▸ **WHAT NEEDS TO BE DONE**
Using the listing below, report each line holding the string "same".

** DATA UNDER STUDY follows **

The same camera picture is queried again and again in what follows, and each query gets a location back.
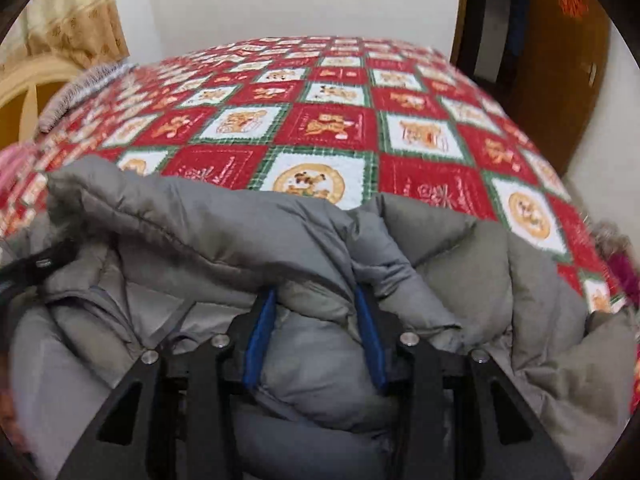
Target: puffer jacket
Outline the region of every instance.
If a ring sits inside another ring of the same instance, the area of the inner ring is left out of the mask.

** End of DATA UNDER STUDY **
** DATA UNDER STUDY follows **

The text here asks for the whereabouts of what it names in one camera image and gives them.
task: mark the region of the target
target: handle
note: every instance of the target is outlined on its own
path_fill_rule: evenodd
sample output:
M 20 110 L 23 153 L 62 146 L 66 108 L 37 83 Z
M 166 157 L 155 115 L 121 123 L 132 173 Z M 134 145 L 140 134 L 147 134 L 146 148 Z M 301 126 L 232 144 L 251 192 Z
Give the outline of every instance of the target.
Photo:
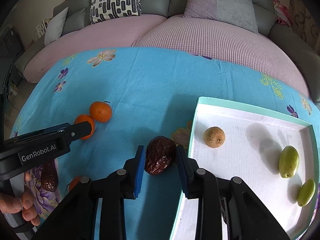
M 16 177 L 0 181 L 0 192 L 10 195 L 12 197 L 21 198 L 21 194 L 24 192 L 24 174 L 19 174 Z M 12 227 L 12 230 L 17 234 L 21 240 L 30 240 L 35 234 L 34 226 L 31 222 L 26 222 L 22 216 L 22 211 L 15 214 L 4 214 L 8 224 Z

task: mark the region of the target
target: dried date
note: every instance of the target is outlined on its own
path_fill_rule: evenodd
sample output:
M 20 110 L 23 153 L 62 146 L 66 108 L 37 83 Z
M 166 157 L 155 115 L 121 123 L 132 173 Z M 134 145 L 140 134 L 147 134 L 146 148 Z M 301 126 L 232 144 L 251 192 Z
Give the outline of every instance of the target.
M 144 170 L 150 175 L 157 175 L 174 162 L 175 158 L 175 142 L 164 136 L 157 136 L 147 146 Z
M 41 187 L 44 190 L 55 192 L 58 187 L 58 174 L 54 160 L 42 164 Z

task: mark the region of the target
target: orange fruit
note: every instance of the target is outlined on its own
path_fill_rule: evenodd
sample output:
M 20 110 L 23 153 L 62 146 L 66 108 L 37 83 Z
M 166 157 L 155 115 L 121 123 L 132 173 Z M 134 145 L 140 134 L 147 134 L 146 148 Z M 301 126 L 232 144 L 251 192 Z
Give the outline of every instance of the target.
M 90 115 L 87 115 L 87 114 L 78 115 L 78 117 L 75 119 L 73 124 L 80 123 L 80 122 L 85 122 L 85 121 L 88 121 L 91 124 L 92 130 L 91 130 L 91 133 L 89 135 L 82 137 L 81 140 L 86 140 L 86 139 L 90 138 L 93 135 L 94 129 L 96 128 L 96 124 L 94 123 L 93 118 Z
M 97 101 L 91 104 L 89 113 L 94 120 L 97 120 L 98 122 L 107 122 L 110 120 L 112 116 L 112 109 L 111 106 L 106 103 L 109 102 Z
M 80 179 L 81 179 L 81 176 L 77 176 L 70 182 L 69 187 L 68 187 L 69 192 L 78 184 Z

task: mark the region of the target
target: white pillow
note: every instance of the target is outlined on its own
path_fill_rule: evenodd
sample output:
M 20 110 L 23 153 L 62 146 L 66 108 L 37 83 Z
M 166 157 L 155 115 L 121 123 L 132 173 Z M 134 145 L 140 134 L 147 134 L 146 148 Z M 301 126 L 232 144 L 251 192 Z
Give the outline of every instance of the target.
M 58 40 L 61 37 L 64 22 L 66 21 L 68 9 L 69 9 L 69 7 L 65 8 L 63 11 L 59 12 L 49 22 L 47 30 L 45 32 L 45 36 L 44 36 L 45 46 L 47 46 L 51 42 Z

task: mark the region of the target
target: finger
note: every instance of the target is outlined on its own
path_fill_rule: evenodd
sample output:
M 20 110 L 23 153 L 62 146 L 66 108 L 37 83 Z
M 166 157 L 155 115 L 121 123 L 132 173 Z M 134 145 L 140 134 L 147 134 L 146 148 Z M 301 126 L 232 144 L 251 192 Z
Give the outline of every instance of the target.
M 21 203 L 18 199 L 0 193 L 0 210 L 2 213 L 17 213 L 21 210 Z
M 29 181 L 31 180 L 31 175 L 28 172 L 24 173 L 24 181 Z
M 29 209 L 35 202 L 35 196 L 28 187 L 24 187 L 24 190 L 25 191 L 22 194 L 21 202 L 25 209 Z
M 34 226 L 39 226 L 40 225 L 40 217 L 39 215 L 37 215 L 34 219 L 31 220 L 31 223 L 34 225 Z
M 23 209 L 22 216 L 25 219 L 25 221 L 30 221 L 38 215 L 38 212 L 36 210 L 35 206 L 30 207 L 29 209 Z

** End of DATA UNDER STUDY **

▸ **OUTPUT OF THE EXERCISE**
The same camera picture is queried again and again in what follows, and each query gets a location back.
If a ring sits inside another ring of the same instance, the area of the inner ring is left out of the mask.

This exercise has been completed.